• _AIM OF THE EXERCISE_: For this exercise, transcribe all of the entries exactly.

○ ○ ○ ○

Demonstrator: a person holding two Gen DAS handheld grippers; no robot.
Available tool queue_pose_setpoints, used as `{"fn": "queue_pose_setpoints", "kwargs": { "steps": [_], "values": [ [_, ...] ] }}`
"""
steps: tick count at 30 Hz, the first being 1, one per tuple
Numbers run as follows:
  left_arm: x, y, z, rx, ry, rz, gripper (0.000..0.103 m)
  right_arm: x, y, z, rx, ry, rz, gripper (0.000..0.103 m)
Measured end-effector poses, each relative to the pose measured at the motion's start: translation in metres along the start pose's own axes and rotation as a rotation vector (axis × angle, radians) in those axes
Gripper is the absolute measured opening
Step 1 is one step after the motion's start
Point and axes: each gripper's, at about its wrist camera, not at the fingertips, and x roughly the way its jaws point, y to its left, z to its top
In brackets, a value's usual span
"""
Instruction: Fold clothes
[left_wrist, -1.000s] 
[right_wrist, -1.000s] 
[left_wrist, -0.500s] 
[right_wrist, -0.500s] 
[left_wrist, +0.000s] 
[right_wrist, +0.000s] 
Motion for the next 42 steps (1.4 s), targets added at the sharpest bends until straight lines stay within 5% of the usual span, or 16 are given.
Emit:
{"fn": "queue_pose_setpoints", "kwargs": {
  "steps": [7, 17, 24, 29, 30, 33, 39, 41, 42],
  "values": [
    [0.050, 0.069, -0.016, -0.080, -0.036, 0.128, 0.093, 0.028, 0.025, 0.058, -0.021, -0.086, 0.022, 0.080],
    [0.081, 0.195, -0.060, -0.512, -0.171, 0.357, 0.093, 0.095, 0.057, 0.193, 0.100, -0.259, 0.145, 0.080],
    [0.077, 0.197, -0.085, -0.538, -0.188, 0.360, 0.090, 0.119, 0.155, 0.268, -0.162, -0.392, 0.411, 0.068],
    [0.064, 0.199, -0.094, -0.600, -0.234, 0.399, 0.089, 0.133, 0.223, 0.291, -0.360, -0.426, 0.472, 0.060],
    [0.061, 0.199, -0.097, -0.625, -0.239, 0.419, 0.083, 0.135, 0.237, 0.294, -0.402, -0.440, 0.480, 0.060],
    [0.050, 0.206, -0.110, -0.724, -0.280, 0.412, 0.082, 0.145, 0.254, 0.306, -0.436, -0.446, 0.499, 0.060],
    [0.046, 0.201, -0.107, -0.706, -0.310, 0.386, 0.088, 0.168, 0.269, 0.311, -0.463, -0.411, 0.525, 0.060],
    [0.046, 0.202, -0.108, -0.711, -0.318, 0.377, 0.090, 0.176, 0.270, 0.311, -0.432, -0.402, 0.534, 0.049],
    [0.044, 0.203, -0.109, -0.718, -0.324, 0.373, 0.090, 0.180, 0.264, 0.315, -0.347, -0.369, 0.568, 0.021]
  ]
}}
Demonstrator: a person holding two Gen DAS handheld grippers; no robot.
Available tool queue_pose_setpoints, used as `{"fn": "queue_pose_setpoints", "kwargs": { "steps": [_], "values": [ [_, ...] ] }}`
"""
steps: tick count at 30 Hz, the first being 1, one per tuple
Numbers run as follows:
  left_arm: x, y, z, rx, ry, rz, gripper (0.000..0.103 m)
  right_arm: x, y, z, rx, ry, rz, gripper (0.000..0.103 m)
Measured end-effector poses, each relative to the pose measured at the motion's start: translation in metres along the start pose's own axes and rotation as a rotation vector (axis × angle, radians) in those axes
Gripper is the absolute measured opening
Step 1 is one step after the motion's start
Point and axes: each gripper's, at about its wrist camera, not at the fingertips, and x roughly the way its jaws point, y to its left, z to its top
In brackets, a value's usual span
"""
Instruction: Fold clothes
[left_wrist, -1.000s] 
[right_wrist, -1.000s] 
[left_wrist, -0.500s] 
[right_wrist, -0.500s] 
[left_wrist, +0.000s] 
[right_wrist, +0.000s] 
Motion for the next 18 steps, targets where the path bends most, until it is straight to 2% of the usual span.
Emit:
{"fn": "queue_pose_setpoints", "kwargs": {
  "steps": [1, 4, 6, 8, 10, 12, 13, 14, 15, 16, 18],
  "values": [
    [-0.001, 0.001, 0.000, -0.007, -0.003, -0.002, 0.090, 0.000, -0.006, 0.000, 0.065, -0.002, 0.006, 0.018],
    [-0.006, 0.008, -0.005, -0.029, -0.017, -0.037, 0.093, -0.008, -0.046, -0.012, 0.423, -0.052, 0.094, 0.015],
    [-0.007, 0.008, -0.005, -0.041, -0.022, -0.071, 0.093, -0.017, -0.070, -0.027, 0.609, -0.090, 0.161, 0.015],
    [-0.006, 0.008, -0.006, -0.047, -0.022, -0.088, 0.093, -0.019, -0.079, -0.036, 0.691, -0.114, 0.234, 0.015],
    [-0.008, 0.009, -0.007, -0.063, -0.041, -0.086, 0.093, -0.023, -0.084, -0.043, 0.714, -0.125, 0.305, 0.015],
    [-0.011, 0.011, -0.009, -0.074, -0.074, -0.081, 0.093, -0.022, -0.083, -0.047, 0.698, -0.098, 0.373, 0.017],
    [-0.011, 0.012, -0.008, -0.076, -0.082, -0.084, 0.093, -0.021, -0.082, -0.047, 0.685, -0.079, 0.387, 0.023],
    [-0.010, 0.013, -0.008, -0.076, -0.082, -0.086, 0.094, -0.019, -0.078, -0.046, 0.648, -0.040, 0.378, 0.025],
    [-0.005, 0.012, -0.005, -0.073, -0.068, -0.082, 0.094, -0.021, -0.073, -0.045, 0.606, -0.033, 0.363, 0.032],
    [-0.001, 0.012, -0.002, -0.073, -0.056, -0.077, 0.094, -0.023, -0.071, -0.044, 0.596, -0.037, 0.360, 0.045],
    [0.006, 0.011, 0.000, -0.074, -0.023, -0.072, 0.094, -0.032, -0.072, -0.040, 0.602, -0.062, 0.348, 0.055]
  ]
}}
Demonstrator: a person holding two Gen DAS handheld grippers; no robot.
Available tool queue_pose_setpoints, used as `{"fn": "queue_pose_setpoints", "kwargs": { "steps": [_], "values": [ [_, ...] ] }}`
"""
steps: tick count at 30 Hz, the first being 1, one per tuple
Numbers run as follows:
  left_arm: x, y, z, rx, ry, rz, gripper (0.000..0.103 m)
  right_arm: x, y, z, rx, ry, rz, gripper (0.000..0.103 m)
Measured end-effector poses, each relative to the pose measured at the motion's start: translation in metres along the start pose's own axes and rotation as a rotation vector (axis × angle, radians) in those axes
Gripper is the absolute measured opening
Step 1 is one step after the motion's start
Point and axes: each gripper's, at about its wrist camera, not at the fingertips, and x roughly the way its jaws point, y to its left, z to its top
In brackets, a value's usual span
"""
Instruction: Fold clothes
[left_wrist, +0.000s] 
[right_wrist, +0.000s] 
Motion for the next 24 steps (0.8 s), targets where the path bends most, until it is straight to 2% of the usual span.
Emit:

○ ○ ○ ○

• _OUTPUT BELOW_:
Demonstrator: a person holding two Gen DAS handheld grippers; no robot.
Available tool queue_pose_setpoints, used as `{"fn": "queue_pose_setpoints", "kwargs": { "steps": [_], "values": [ [_, ...] ] }}`
"""
steps: tick count at 30 Hz, the first being 1, one per tuple
Numbers run as follows:
  left_arm: x, y, z, rx, ry, rz, gripper (0.000..0.103 m)
  right_arm: x, y, z, rx, ry, rz, gripper (0.000..0.103 m)
Measured end-effector poses, each relative to the pose measured at the motion's start: translation in metres along the start pose's own axes and rotation as a rotation vector (axis × angle, radians) in those axes
Gripper is the absolute measured opening
Step 1 is one step after the motion's start
Point and axes: each gripper's, at about its wrist camera, not at the fingertips, and x roughly the way its jaws point, y to its left, z to its top
In brackets, a value's usual span
"""
Instruction: Fold clothes
[left_wrist, -1.000s] 
[right_wrist, -1.000s] 
[left_wrist, -0.500s] 
[right_wrist, -0.500s] 
[left_wrist, +0.000s] 
[right_wrist, +0.000s] 
Motion for the next 42 steps (1.4 s), targets added at the sharpest bends until straight lines stay within 5% of the usual span, or 16 are given.
Emit:
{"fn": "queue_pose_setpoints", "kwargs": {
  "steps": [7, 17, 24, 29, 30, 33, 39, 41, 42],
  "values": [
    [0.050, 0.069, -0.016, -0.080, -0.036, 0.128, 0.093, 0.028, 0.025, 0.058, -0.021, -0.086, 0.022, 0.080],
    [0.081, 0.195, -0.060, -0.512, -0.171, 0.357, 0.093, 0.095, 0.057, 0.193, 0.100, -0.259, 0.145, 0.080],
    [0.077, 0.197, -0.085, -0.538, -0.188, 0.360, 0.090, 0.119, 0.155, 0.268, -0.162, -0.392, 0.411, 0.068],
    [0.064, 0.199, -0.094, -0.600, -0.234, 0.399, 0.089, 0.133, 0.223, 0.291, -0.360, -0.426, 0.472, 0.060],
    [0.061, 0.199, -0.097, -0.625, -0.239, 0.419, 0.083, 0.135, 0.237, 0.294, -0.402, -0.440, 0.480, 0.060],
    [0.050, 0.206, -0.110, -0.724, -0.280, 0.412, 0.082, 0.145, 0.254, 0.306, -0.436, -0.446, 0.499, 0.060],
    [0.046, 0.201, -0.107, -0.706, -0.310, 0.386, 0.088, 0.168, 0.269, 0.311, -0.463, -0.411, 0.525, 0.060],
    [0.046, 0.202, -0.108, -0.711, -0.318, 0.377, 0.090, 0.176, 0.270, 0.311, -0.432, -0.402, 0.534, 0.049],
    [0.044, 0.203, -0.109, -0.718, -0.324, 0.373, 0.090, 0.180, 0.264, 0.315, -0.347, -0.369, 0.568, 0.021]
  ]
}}
Demonstrator: a person holding two Gen DAS handheld grippers; no robot.
Available tool queue_pose_setpoints, used as `{"fn": "queue_pose_setpoints", "kwargs": { "steps": [_], "values": [ [_, ...] ] }}`
"""
steps: tick count at 30 Hz, the first being 1, one per tuple
Numbers run as follows:
  left_arm: x, y, z, rx, ry, rz, gripper (0.000..0.103 m)
  right_arm: x, y, z, rx, ry, rz, gripper (0.000..0.103 m)
Measured end-effector poses, each relative to the pose measured at the motion's start: translation in metres along the start pose's own axes and rotation as a rotation vector (axis × angle, radians) in those axes
Gripper is the absolute measured opening
Step 1 is one step after the motion's start
Point and axes: each gripper's, at about its wrist camera, not at the fingertips, and x roughly the way its jaws point, y to its left, z to its top
In brackets, a value's usual span
"""
Instruction: Fold clothes
[left_wrist, -1.000s] 
[right_wrist, -1.000s] 
[left_wrist, -0.500s] 
[right_wrist, -0.500s] 
[left_wrist, +0.000s] 
[right_wrist, +0.000s] 
Motion for the next 18 steps, targets where the path bends most, until it is straight to 2% of the usual span.
Emit:
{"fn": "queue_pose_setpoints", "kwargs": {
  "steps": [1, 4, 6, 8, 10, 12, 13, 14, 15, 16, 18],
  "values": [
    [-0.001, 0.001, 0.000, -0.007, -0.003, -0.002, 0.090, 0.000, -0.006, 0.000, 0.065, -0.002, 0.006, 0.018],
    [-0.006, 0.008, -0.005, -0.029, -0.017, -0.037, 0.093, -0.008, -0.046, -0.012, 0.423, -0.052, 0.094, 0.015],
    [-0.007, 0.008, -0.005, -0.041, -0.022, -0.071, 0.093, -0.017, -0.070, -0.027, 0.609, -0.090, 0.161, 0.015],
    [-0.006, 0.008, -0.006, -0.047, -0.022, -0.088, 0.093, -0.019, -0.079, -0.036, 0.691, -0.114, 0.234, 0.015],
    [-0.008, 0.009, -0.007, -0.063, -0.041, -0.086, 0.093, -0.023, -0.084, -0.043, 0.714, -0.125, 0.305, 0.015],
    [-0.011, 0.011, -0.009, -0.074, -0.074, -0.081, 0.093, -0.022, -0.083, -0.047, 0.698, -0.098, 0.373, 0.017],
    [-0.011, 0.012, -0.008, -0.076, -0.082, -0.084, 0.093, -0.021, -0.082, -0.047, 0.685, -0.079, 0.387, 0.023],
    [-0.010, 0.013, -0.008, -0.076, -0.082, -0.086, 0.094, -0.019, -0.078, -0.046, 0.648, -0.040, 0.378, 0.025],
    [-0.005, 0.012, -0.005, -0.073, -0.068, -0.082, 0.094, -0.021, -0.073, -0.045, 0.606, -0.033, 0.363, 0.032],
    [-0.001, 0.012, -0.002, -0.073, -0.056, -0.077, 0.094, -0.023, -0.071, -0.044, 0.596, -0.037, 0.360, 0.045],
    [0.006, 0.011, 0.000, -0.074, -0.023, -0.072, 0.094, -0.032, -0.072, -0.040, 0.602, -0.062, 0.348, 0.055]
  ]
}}
Demonstrator: a person holding two Gen DAS handheld grippers; no robot.
Available tool queue_pose_setpoints, used as `{"fn": "queue_pose_setpoints", "kwargs": { "steps": [_], "values": [ [_, ...] ] }}`
"""
steps: tick count at 30 Hz, the first being 1, one per tuple
Numbers run as follows:
  left_arm: x, y, z, rx, ry, rz, gripper (0.000..0.103 m)
  right_arm: x, y, z, rx, ry, rz, gripper (0.000..0.103 m)
Measured end-effector poses, each relative to the pose measured at the motion's start: translation in metres along the start pose's own axes and rotation as a rotation vector (axis × angle, radians) in those axes
Gripper is the absolute measured opening
Step 1 is one step after the motion's start
Point and axes: each gripper's, at about its wrist camera, not at the fingertips, and x roughly the way its jaws point, y to its left, z to its top
In brackets, a value's usual span
"""
Instruction: Fold clothes
[left_wrist, +0.000s] 
[right_wrist, +0.000s] 
Motion for the next 24 steps (0.8 s), targets where the path bends most, until it is straight to 2% of the usual span.
Emit:

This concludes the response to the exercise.